TASK TO COMPLETE:
Using the entries below, write out the line with "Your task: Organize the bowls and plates", the line with "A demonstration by", and every line in between, exactly as each is written.

DATASET EXTRACT:
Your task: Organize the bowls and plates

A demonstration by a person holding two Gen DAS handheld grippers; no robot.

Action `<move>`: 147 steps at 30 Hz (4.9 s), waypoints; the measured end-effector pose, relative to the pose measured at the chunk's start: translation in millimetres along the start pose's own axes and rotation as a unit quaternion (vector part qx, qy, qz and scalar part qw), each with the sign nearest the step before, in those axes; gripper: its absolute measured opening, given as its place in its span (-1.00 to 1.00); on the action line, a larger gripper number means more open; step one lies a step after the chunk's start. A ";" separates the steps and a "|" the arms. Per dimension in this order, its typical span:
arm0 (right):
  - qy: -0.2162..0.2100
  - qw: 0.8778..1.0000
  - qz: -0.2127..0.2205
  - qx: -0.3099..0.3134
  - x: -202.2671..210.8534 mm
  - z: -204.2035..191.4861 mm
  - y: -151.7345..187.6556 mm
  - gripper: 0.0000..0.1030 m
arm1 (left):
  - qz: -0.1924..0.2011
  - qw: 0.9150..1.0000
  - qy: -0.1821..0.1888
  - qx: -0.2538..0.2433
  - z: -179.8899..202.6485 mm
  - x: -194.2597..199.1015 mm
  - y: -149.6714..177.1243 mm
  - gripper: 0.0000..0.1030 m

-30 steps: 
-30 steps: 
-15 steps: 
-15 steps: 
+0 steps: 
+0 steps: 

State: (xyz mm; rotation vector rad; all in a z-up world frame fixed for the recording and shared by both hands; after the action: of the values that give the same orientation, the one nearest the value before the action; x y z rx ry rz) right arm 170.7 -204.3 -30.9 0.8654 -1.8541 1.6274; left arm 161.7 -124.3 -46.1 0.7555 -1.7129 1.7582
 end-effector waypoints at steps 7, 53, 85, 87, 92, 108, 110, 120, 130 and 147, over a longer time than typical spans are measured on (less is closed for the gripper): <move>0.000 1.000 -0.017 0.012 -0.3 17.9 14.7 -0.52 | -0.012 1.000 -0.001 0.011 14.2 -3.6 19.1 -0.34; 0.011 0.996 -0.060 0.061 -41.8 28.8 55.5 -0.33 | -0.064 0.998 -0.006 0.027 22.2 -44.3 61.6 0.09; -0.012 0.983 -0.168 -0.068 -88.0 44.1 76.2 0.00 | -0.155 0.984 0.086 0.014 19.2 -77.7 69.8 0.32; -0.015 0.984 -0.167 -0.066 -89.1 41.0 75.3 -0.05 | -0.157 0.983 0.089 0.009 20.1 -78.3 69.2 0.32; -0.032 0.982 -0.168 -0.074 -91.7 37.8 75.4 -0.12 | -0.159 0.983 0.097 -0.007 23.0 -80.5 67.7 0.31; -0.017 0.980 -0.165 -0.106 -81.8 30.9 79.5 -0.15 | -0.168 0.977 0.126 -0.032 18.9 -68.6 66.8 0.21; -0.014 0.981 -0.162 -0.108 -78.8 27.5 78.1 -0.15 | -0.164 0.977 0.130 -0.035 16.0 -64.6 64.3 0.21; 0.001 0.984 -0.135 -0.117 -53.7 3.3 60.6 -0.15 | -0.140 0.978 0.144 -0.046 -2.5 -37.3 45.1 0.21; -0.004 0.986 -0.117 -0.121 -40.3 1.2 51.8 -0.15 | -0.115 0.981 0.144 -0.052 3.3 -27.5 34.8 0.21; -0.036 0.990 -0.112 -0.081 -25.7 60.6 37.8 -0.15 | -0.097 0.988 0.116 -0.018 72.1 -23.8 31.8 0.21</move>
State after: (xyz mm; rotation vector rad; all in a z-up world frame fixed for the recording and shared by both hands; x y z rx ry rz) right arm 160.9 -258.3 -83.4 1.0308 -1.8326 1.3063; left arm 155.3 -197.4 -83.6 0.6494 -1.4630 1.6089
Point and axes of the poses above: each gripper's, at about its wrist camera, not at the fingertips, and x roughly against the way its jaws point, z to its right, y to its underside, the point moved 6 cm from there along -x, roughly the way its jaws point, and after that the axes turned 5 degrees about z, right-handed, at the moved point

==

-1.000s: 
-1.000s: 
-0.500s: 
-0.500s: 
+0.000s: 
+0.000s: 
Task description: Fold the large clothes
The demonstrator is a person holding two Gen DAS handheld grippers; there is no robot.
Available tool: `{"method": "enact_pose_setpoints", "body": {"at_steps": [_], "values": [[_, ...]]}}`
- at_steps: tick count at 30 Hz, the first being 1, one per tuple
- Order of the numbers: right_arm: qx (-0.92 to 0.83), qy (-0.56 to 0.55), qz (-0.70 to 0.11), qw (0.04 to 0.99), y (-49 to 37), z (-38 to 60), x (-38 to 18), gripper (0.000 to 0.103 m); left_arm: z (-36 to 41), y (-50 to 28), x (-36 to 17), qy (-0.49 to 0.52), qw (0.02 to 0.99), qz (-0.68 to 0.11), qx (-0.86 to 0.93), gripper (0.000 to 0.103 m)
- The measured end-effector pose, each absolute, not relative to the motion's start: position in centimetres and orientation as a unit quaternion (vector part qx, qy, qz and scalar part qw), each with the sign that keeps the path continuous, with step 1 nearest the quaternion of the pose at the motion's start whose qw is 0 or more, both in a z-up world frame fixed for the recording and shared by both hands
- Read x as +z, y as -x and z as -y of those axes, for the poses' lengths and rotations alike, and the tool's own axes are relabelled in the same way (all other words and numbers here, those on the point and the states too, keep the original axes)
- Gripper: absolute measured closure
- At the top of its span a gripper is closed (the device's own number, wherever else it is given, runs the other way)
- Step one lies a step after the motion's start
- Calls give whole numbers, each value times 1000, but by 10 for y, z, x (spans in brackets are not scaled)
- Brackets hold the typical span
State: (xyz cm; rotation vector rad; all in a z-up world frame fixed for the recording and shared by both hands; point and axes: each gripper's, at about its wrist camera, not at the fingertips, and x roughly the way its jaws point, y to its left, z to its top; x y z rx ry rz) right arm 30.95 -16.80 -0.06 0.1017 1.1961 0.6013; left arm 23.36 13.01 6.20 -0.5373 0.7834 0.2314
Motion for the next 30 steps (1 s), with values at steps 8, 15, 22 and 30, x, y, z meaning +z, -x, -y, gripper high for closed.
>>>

TASK RESPONSE:
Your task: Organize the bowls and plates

A demonstration by a person holding two Gen DAS handheld grippers; no robot.

The exercise is done, and no more output is needed.